The 684-page draft calls for a ceiling on greenhouse gas emissions beginning in three years, to be tightened annually so that emissions would be 20 percent lower in 2020 than they were in 2005. Emissions would have to be 83 percent lower by 2050. While the long term cuts are the same as required by the House in June, the Senate bill requires a faster early ramp-up, something many in industry had wanted to avoid. The House called for a 17 percent emission cut by 2020 and President Barrack Obama originally had sought only a 14 percent cut.
But Democratic aides involved in crafting the bill, said the legislation also includes measures that would make early reductions requirements easier to achieve. Also, they argued that information released since the House acted shows carbon dioxide emissions in the United States today already are 6 percent lower than what they were in 2005, a reduction attributed largely to the economic recession.
The Democratic bill will be co-sponsored by Sen. Barbara Boxer, D-Calif., the environment committee's chairman, and Sen. John Kerry, D-Mass., two of the Senate's strongest advocates for aggressive action to counter global warming.
But the bill to be unveiled Wednesday is viewed by both supporters and opponents of climate legislation as largely a starting point in what is expected to be intense and difficult negotiations in the Senate.
Republicans, with the exception of a few, have voiced strong opposition to cap-and-trade climate legislation calling it a massive energy tax on consumers as energy prices increase amid the shift away from fossil fuels. And many centrist Democrats - especially from rural areas and from states with energy intensive industries - have expressed reluctance to support any bill that does not protect against energy cost spikes and protect domestic industries.

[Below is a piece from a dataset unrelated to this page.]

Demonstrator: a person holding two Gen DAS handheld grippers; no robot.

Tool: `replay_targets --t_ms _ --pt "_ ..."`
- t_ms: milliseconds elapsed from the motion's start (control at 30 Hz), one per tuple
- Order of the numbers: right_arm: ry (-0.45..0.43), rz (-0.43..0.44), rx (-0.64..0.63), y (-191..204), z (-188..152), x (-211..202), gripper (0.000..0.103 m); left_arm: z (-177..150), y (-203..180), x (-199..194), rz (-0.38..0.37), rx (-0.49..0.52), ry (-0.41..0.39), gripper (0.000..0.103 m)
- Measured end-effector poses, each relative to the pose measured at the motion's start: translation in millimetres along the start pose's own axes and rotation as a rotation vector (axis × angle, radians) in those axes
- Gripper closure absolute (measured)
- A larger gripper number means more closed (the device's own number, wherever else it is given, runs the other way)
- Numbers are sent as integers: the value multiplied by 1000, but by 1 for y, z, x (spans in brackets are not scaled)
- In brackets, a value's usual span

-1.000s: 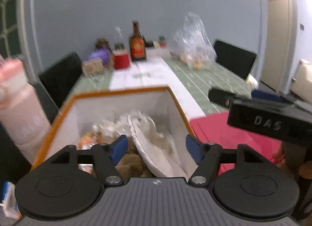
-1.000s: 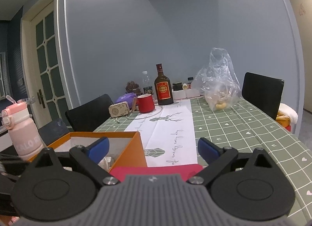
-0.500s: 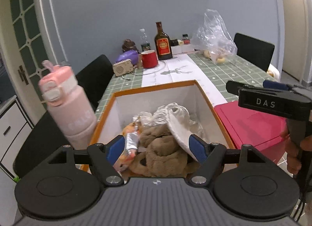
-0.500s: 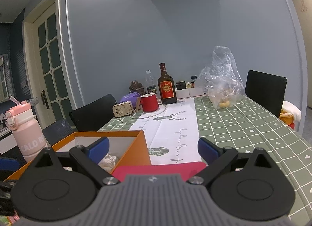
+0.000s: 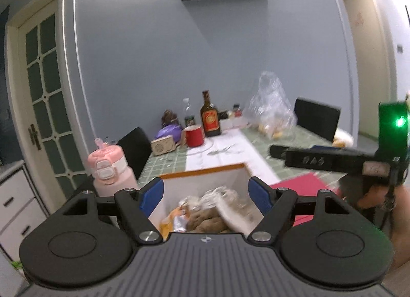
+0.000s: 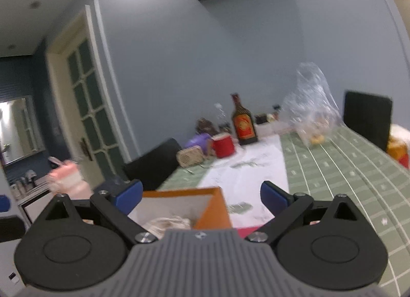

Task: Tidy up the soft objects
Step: 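Move both tools back toward the pink cloth and white tissue on the mat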

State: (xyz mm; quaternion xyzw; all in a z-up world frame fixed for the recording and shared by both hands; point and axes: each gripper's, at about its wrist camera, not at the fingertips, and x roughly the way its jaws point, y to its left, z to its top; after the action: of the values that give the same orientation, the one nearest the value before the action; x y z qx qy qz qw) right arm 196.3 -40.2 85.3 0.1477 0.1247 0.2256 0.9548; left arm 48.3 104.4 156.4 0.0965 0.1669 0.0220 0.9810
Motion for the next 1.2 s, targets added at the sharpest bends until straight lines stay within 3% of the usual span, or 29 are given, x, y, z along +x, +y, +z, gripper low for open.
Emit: replay_targets --t_ms 200,400,567,733,867,1033,1200 --pt "-49 52 -60 5 12 -29 3 10 -17 -16 -55 -21 -60 15" --pt "-97 21 -121 -17 12 -51 3 32 -36 -27 -139 -82 -96 15" --pt "-119 -78 -177 -50 10 -57 3 42 -61 -35 -173 -59 -147 14" --pt "-175 -172 -199 -102 -5 -57 3 40 -87 -32 -191 -105 -187 14" --pt "-119 -286 -78 -151 -17 -58 3 32 -108 -20 -228 -161 -167 14" --pt "-156 -348 16 -178 -15 -74 3 11 -151 2 -218 -157 -135 14" --pt "-148 -411 -11 -186 -17 -73 3 -9 -194 28 -191 -162 -92 14"
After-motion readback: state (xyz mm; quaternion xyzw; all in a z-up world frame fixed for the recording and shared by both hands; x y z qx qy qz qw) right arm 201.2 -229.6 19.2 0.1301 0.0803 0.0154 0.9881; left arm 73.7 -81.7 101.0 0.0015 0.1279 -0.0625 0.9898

The Senate draft does not spell out how emission allowances will be distributed, leaving one of the most contentious issues to further negotiations. The House would provide for free 85 percent of emission allowances to various industries, especially electric utilities to help reduce the cost to consumers.
Democratic aides, speaking on condition of anonymity because the bill had not yet been released, said it would include measures to benefit the nuclear industry and for the natural gas producers - both attempts to garner broader support.
Unlike the House version, the Senate draft does not prohibit the Environmental Protection Agency from regulating greenhouse gases under the existing Clean Air Act. Democrats wanting a bill this year have used the argument that if Congress doesn't act, the EPA will.